Determine optimal number of clusters

In addition to manually specifying a range of cluster numbers to test, Prism also offers an automated approach to determine the optimal number of clusters for your data (and other analysis options). When you check the "Determine optimal number of clusters" option, Prism will evaluate multiple clustering solutions and recommend the best number of clusters based on statistical consensus.

This feature uses a consensus method that applies 17 different statistical methods to evaluate each possible number of clusters within your specified range. Each method calculates its own metric to assess cluster quality, and determines what it considers the "optimal" number of clusters based on that metric. A set of separate pages cover the details of each of these metrics with additional mathematical details.

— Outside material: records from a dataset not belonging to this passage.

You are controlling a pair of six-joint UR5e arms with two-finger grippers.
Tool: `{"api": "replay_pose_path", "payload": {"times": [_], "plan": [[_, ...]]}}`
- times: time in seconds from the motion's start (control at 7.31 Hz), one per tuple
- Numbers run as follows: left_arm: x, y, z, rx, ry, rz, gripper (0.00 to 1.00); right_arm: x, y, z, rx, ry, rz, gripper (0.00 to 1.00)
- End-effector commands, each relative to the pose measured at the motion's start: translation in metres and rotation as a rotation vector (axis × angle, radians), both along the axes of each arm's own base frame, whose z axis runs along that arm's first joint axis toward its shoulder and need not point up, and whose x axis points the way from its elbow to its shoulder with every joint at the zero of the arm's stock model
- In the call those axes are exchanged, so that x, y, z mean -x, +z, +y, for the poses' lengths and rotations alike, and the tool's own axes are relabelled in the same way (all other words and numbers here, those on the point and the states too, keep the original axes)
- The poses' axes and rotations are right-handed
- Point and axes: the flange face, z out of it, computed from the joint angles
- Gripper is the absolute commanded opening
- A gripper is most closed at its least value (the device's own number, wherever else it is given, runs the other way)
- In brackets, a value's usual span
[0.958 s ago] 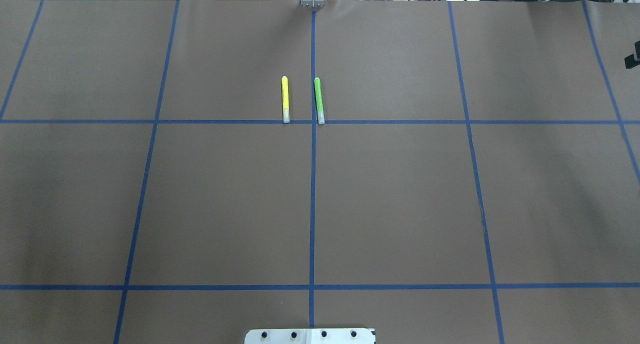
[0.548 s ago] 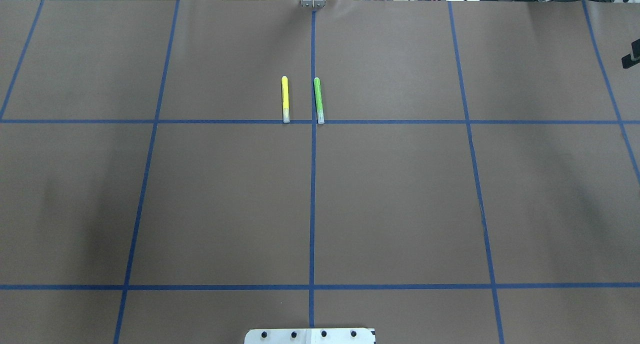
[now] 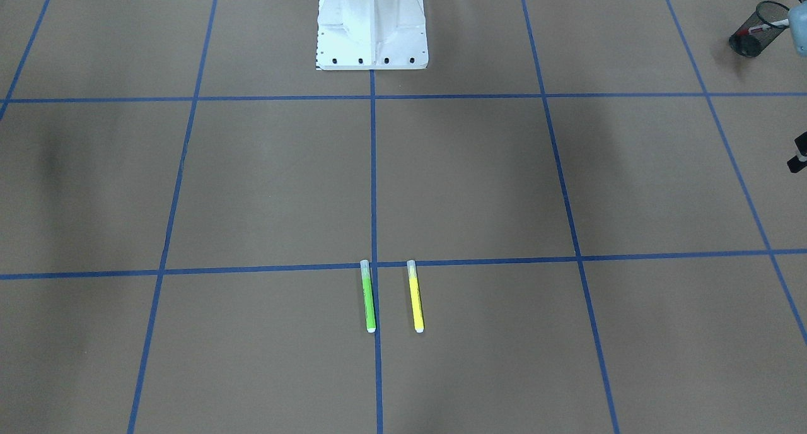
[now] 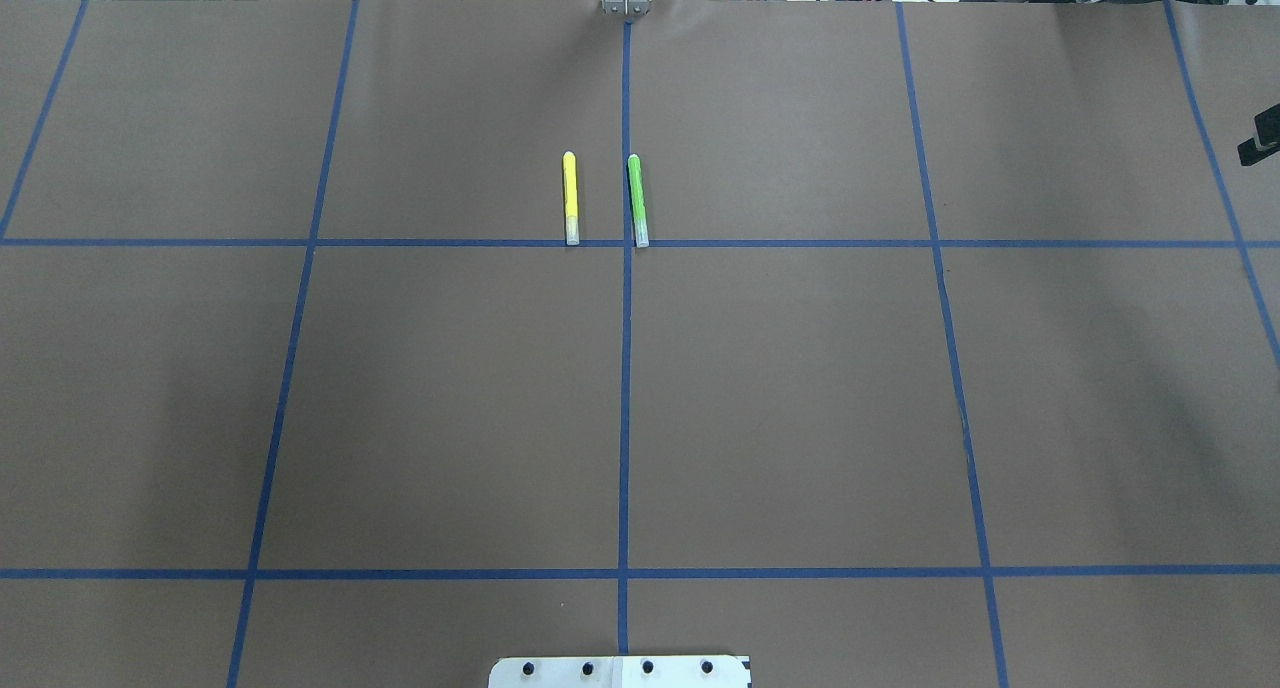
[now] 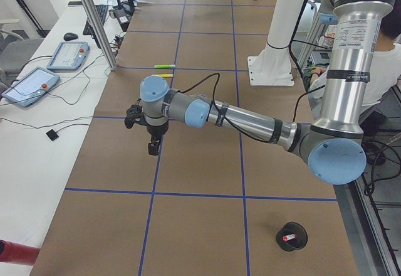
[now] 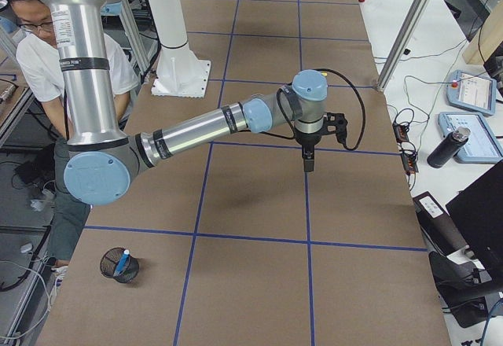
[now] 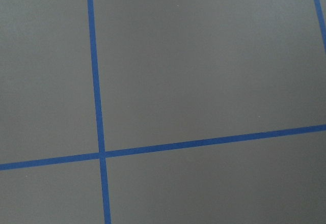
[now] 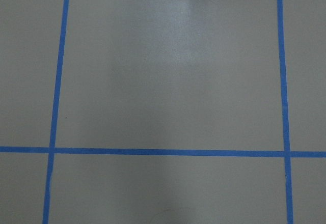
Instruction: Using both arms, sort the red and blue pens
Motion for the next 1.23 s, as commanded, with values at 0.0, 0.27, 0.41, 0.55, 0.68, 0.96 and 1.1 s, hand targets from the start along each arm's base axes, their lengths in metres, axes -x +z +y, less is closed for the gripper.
{"api": "replay_pose_path", "payload": {"times": [0.0,0.27,0.41,0.55,0.68,0.96,1.1], "plan": [[0.003,0.014,0.012,0.015,0.019,-0.003,0.99,-0.006,0.01,0.004,0.019,-0.036,0.019,1.0],[0.004,0.023,0.025,0.007,0.019,-0.004,0.99,-0.006,0.011,0.007,0.023,-0.037,0.016,1.0],[0.004,0.032,0.029,0.017,0.022,-0.004,0.99,-0.006,0.012,0.006,0.023,-0.037,0.016,1.0],[0.004,0.042,0.032,0.024,0.022,-0.003,0.99,-0.007,0.013,0.012,0.026,-0.039,0.006,1.0],[0.003,0.034,0.033,0.018,0.027,0.026,0.99,-0.007,0.011,0.013,0.023,-0.039,0.005,1.0],[0.004,0.012,0.049,-0.009,0.033,0.079,1.0,-0.011,0.001,0.028,-0.005,-0.035,0.009,1.0],[0.01,0.011,0.086,-0.012,0.03,0.07,1.0,-0.012,0.002,0.029,-0.001,-0.034,0.013,1.0]]}}
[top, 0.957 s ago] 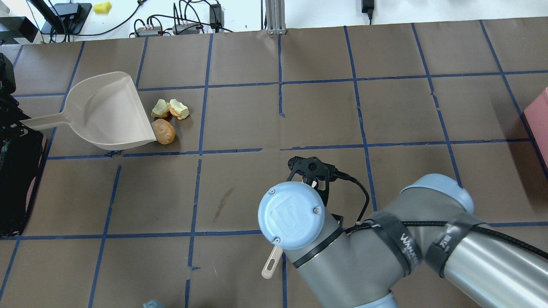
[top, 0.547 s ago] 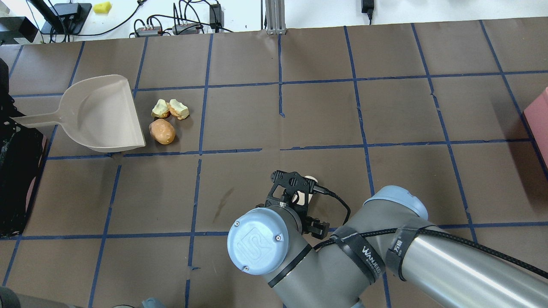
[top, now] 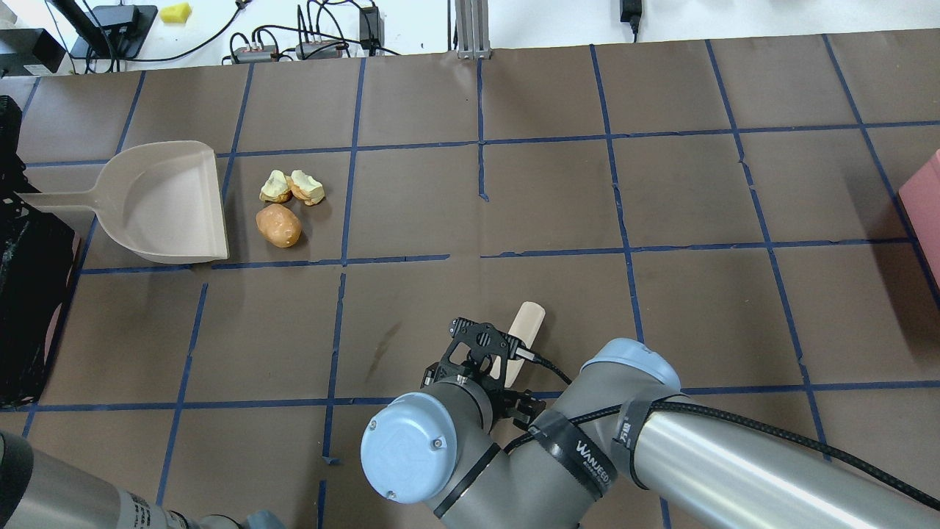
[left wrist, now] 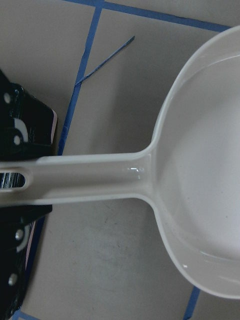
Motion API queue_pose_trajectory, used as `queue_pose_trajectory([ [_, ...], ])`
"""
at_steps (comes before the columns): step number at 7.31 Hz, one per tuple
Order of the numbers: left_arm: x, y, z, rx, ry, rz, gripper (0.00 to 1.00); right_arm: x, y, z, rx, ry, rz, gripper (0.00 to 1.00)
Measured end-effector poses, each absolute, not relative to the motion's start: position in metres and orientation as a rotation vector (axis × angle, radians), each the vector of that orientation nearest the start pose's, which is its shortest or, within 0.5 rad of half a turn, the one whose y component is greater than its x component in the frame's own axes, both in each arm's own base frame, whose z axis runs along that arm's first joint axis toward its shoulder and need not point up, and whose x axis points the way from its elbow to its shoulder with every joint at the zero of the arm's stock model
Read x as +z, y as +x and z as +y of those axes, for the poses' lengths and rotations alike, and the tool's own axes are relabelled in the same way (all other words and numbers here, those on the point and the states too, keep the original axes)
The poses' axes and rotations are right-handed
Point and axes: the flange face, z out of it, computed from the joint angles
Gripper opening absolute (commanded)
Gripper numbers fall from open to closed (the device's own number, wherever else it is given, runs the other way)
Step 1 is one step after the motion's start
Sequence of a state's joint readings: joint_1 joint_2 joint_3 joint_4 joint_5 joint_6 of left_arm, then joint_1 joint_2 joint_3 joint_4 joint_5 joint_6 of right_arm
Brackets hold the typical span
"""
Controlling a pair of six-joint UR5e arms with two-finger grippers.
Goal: Sweep and dump trash in nearest bin
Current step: 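Lower the right gripper and grasp the white brush handle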
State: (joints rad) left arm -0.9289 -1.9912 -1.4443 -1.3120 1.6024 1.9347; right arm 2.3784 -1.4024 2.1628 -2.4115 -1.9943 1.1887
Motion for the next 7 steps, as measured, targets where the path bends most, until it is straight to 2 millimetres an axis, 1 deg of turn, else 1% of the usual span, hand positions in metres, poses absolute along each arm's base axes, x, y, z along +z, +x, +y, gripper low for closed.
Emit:
queue_pose_trajectory([
  [2,0.313,0.267,-0.615,0.074,1.993,2.483,0.06,0.216,0.406,-0.243,-0.675,0.636,3.178,0.96],
  [3,0.304,0.263,-0.618,0.077,2.042,2.457,0.07,0.210,0.406,-0.235,-0.673,0.630,3.186,0.96],
  [5,0.292,0.261,-0.619,0.081,2.101,2.430,0.07,0.199,0.401,-0.219,-0.663,0.627,3.207,0.96],
  [7,0.279,0.262,-0.622,0.080,2.120,2.434,0.07,0.201,0.401,-0.216,-0.667,0.636,3.190,0.96],
])
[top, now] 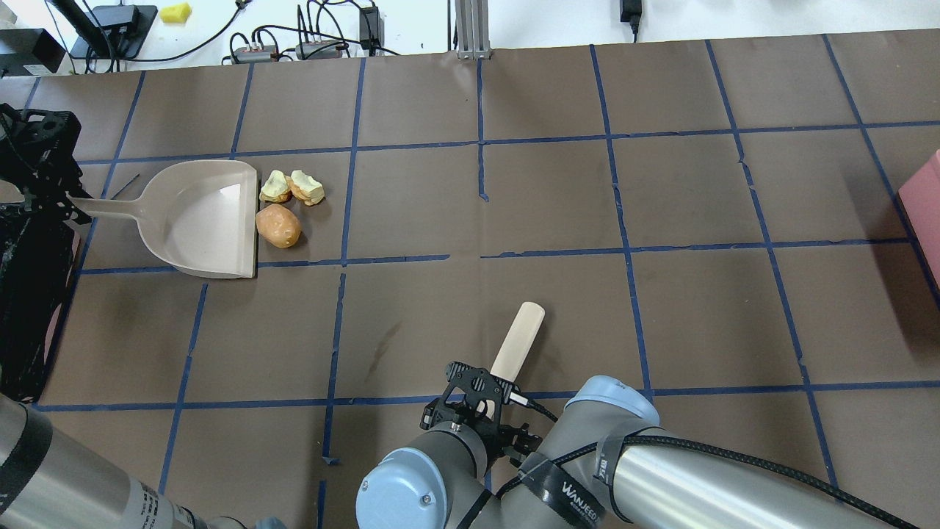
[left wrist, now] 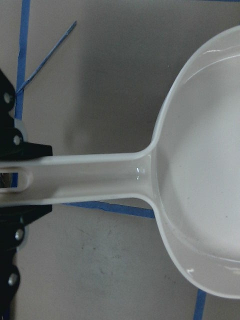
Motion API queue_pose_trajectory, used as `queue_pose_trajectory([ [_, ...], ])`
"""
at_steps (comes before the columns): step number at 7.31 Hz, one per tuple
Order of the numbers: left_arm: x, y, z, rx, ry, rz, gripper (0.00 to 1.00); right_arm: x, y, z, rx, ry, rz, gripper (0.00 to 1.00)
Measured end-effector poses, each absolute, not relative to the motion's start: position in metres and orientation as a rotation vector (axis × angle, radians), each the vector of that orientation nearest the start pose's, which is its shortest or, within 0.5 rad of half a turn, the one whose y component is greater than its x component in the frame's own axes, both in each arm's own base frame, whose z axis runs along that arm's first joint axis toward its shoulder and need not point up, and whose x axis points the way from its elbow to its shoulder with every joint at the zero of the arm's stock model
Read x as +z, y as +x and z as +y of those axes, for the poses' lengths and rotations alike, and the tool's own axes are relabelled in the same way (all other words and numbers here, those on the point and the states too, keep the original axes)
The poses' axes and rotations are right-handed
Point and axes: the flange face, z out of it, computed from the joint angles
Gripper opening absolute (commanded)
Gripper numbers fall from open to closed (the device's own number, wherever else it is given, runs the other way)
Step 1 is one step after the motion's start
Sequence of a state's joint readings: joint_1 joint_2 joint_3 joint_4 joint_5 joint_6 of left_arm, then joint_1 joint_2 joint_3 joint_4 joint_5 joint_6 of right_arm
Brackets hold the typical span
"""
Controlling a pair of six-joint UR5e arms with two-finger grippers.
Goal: Sweep and dump trash in nearest bin
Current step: 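Lower the right gripper and grasp the white brush handle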
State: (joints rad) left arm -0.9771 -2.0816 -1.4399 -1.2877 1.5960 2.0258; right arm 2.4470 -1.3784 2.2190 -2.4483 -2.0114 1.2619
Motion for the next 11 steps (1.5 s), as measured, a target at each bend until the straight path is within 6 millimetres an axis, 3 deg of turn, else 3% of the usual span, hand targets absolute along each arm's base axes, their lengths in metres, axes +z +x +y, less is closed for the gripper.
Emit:
queue_pose_trajectory([
  [3,0.268,0.261,-0.625,0.078,2.128,2.438,0.07,0.206,0.409,-0.213,-0.679,0.622,3.149,0.91],
  [5,0.267,0.259,-0.626,0.078,2.130,2.438,0.07,0.210,0.414,-0.212,-0.679,0.609,3.136,0.70],
  [6,0.266,0.259,-0.626,0.078,2.130,2.439,0.07,0.211,0.415,-0.211,-0.679,0.604,3.135,0.53],
  [9,0.265,0.258,-0.626,0.078,2.129,2.442,0.07,0.212,0.415,-0.212,-0.677,0.580,3.141,0.21],
  [11,0.266,0.258,-0.626,0.077,2.128,2.442,0.07,0.213,0.416,-0.211,-0.648,0.558,3.139,0.13],
])
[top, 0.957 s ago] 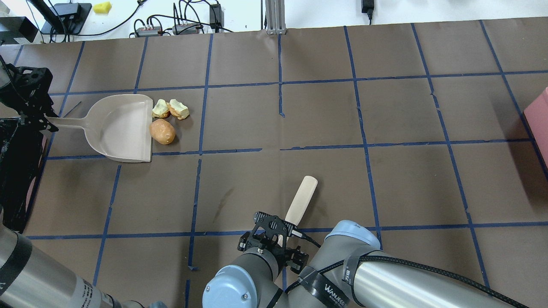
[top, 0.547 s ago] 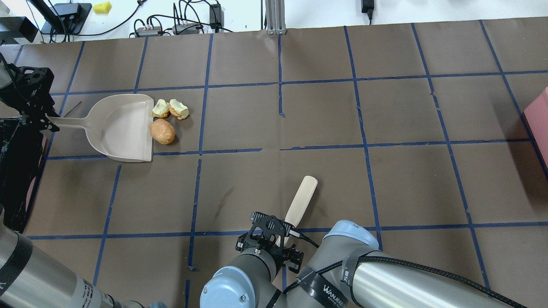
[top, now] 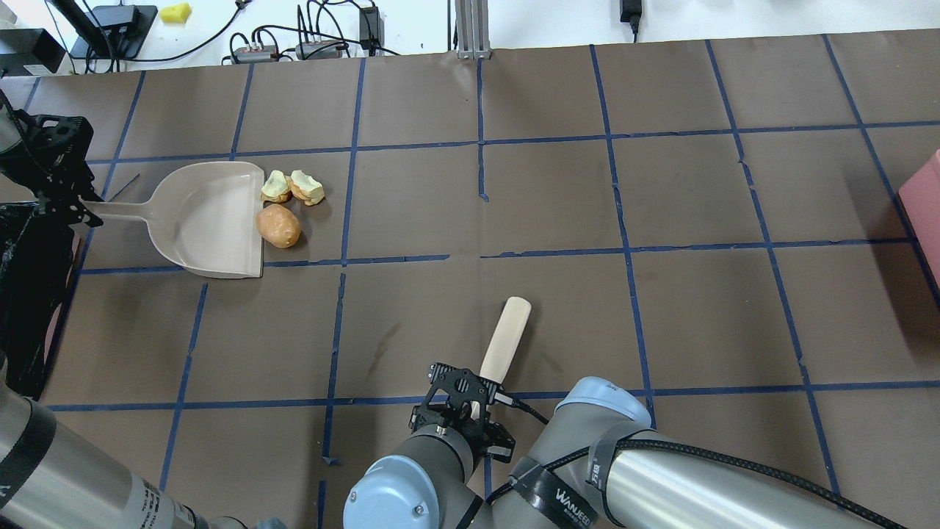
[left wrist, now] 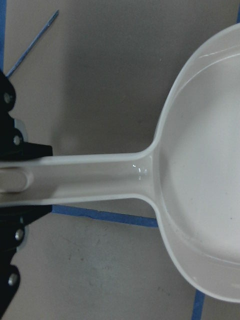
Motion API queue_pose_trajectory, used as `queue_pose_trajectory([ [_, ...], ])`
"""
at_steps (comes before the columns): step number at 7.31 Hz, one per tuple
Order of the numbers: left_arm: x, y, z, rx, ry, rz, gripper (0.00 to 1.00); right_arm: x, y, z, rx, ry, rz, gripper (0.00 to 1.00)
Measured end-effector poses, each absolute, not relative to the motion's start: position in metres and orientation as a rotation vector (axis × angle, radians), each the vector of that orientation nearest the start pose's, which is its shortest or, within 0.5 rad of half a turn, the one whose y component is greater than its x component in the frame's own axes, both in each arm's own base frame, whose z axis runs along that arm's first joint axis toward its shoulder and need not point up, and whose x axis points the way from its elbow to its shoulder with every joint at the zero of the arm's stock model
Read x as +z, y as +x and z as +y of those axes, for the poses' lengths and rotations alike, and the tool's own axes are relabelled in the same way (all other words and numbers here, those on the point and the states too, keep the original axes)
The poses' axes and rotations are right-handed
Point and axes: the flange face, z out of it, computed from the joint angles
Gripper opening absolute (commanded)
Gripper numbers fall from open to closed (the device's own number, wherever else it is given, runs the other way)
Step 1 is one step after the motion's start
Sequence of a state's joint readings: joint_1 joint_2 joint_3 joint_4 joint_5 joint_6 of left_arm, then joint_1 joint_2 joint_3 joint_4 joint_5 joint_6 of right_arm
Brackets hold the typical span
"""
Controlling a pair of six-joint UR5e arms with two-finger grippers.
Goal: Sweep and dump trash in nearest bin
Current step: 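Lower the right gripper and grasp the white brush handle, then carry the brush with the right gripper to the debris behind the dustpan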
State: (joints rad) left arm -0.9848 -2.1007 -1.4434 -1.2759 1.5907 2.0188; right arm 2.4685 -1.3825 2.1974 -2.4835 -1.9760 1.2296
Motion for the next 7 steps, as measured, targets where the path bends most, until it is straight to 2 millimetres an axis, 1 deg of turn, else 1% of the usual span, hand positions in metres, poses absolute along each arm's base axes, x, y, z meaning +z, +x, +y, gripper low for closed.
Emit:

Once all of the methods have been evaluated for your data, Prism identifies the cluster number that is more frequently recommended as "optimal" across all methods. This consensus approach provides a more robust recommendation than relying on any single metric alone.

When this option is selected, you will find two additional components in the results of the analysis:

1.A new section on the Tabular results tab of the results titled "Optimal number of clusters". Within this section, you will find a summary of the consensus method, including:

a.The best cluster count determined by the consensus method

b.A list of metrics/methods used

c.The optimal cluster count determined from each method

d.The metric value corresponding to each method for the given optimal cluster count

2.A new "Cluster metrics" results tab that provides a detailed grid showing the metric values calculated by each of the 17 methods for each tested cluster number. This allows you to examine how different methods evaluated each clustering solution, and to understand the basis for the consensus recommendation.

This automated approach is particularly useful when you're unsure how many clusters exist in your data, or when you want some statistical validation for your choice of cluster number.

Choosing initial cluster centers

In order for K-means clustering to be performed, one of the first steps is to define the initial location of the cluster centers so that the iterative process of assigning observations and updating the location of the cluster centers can be completed. This process is known as initialization, and the way Prism performs initialization is with a process called K-means++. The details are described on another page, but essentially, this selects k observations from the input data (where k is the specified number of clusters) and uses those as the initial cluster centers. Because this process of initialization involves some random selection, it’s possible that repeating K-means clustering on the same data with the same parameters may lead to slightly different results. This is due to the fact that when K-means algorithms converge, they may converge at a local minimum rather than a global minimum. When two analyses on the same data start with cluster centers at different locations, it’s possible that they converge at different local minima.

To ensure that results are perfectly reproducible, Prism allows you to specify a random seed that will be used when selecting the initial cluster centers. If the same random seed is specified for an analysis with the same parameters on the same data, the results of these two analyses will match perfectly.